Queste varie abitudini possono combinarsi tra loro determinando la complessità del quadro. Generalmente sono presenti problemi fonetici di pronunzia. La correzione dei morsi aperti è di pertinenza ortodontica con successivo ausilio da parte del o della logopedista. La stabilità della correzione ortodontica dipende quindi dalla correzione della abitudine “muscolare” sbagliata. L’età migliore per intervenire è dai 7 agli 8 anni a seconda del cambio dei denti frontali o incisivi.

Morso coperto o profondo

Come concetto è il contrario di quello aperto.
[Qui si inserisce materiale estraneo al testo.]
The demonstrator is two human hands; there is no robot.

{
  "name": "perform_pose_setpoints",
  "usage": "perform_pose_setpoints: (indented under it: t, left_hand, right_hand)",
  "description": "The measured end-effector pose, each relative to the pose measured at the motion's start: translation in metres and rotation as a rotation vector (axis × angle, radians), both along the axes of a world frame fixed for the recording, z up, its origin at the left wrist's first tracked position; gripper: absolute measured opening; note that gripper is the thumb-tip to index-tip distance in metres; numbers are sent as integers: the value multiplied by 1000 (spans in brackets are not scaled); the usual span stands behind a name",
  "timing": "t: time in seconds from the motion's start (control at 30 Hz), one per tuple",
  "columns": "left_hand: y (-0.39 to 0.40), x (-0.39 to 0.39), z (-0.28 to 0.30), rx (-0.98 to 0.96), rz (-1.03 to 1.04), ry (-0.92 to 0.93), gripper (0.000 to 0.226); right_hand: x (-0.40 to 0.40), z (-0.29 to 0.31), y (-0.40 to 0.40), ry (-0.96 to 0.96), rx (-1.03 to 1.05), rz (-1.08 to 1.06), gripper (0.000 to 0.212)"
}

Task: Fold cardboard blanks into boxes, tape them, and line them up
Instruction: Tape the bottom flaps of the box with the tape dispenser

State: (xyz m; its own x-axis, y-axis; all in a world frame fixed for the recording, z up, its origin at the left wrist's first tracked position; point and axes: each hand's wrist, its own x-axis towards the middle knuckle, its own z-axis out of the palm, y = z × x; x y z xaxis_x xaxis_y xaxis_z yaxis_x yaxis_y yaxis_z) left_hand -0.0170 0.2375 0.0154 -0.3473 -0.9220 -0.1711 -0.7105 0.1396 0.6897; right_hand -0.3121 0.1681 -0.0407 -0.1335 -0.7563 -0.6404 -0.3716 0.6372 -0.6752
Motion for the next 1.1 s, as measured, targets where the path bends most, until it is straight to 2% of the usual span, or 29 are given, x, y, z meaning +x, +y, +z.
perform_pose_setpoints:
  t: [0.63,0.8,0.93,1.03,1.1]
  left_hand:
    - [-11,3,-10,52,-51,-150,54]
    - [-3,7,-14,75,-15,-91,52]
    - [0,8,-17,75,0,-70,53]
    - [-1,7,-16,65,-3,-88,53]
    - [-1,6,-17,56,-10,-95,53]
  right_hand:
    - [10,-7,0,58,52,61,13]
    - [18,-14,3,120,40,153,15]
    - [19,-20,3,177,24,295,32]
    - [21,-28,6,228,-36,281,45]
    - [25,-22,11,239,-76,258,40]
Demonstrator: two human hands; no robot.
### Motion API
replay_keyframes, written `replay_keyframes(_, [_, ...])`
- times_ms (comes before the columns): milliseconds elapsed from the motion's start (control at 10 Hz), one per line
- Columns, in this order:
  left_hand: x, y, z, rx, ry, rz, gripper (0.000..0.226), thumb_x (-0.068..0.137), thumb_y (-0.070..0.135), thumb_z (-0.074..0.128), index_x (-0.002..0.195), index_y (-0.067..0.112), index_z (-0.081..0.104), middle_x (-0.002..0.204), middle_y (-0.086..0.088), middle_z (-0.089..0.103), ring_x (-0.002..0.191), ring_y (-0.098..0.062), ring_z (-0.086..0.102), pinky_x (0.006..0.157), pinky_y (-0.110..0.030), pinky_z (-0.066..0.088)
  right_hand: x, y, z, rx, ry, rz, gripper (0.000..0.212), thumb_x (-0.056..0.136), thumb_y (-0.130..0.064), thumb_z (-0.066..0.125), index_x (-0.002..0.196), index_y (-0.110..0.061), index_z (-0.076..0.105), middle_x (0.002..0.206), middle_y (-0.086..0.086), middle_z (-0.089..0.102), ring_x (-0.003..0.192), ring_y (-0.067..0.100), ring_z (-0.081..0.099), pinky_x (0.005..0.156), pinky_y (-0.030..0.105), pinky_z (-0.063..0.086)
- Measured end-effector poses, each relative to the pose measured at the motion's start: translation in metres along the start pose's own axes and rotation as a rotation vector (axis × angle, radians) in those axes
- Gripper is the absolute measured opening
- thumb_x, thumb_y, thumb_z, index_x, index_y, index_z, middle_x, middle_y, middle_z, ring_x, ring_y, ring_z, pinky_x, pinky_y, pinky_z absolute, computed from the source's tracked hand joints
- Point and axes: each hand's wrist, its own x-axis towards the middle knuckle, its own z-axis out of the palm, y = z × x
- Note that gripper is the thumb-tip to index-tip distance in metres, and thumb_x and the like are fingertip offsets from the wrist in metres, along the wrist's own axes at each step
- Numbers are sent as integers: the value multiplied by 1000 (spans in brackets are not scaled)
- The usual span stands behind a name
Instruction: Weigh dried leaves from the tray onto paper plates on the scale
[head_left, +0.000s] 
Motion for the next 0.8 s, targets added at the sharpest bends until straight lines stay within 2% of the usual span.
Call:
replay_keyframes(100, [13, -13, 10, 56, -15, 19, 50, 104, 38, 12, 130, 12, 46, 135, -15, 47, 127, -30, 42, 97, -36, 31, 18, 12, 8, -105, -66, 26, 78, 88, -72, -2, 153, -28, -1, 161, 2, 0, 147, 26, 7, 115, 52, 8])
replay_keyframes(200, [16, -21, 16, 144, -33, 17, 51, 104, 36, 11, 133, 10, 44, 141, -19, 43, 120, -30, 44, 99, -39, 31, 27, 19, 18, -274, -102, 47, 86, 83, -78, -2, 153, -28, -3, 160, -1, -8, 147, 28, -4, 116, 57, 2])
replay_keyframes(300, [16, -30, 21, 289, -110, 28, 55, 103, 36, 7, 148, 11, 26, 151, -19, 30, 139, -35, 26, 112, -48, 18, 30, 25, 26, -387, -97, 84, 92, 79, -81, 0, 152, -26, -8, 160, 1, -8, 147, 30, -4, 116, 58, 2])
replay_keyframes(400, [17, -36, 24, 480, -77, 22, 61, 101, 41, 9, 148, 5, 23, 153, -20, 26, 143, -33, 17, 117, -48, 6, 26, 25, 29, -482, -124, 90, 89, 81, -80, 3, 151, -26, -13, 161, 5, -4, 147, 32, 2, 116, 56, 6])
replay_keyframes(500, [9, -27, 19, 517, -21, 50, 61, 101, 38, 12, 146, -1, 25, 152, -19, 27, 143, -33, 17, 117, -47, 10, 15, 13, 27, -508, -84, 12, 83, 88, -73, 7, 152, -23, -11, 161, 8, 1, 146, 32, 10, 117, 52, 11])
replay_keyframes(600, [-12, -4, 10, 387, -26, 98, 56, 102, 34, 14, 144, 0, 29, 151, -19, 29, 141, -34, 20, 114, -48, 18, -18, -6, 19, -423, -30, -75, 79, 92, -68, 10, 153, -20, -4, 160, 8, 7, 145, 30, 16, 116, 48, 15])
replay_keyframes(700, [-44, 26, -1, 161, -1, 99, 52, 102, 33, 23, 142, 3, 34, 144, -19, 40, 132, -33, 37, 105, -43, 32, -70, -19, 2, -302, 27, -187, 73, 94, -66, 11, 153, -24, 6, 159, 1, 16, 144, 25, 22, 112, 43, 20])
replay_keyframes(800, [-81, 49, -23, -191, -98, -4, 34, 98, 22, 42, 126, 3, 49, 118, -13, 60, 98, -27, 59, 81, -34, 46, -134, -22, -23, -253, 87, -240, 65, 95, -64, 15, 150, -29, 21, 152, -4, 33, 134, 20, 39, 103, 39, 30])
In condizioni normali e adenti chiusi i margini dei denti incisivi superiori coprono la faccia visibile degli incisivi inferiori per 2/3 mm. Nel morso coperto invece a denti chiusi i 4 incisivi superiori nascondono spesso completamente il gruppo degli incisivi inferiori. Anche qui la gravità della alterazione è variabile. Questo tipo di chiusura dipende molto da una iperattività dei muscoli elevatori/ masticatori che forzando la bocca in chiusura eccessivamente, tendono a comprimere molto le due arcate tra loro determinando una eccessiva “compenetrazione delle stesse”. Quello del morso coperto severo è un trattamento complesso da Specialista in Ortodonzia. Questo per la naturale tendenza a “recidivare” cioè a ripresentarsi dopo trattamento. Vanno prese tutta una serie di precauzioni per ridurre al minimo questo rischio.